I need the lines below from the one with "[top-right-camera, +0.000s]" down to the one with "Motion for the" reproduced exactly, both ends included, and nothing else.
"""
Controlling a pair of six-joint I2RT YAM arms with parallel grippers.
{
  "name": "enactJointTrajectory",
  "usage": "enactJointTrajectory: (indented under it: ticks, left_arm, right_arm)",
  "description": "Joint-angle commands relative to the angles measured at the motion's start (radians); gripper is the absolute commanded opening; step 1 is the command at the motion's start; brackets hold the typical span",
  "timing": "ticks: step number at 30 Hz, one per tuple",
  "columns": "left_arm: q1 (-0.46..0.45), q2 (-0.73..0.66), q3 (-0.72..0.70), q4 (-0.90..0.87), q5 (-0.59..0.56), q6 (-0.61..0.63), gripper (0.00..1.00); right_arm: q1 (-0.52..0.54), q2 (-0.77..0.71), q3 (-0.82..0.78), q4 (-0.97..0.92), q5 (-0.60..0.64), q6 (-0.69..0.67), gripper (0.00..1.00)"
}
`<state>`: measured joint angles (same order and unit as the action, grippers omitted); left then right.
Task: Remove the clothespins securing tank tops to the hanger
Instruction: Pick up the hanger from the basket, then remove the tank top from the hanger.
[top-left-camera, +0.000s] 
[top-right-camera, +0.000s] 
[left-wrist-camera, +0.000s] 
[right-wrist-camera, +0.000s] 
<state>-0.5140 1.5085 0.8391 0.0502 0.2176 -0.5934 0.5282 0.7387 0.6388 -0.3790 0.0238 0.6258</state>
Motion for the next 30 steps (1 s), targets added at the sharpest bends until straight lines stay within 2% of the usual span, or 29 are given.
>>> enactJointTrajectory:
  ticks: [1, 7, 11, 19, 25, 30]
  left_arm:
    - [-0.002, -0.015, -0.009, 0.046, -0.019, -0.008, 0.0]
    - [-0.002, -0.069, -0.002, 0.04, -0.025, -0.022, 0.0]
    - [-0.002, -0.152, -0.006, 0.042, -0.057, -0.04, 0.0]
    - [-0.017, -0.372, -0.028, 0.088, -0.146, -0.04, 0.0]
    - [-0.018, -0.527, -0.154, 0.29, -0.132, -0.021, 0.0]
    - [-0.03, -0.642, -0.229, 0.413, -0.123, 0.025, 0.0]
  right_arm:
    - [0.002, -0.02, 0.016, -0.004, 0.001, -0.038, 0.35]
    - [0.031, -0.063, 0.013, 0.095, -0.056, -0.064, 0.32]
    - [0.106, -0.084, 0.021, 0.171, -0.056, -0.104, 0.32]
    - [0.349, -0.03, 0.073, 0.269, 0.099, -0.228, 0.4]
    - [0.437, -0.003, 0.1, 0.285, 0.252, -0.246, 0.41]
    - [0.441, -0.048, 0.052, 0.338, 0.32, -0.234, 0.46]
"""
REPLY TO THE EXERCISE:
[top-right-camera, +0.000s] 
[left-wrist-camera, +0.000s] 
[right-wrist-camera, +0.000s] 
<state>-0.5140 1.5085 0.8391 0.0502 0.2176 -0.5934 0.5282 0.7387 0.6388 -0.3790 0.0238 0.6258</state>
Motion for the next 30 steps (1 s), targets added at the sharpest bends until straight lines stay within 2% of the usual span, or 29 are given.

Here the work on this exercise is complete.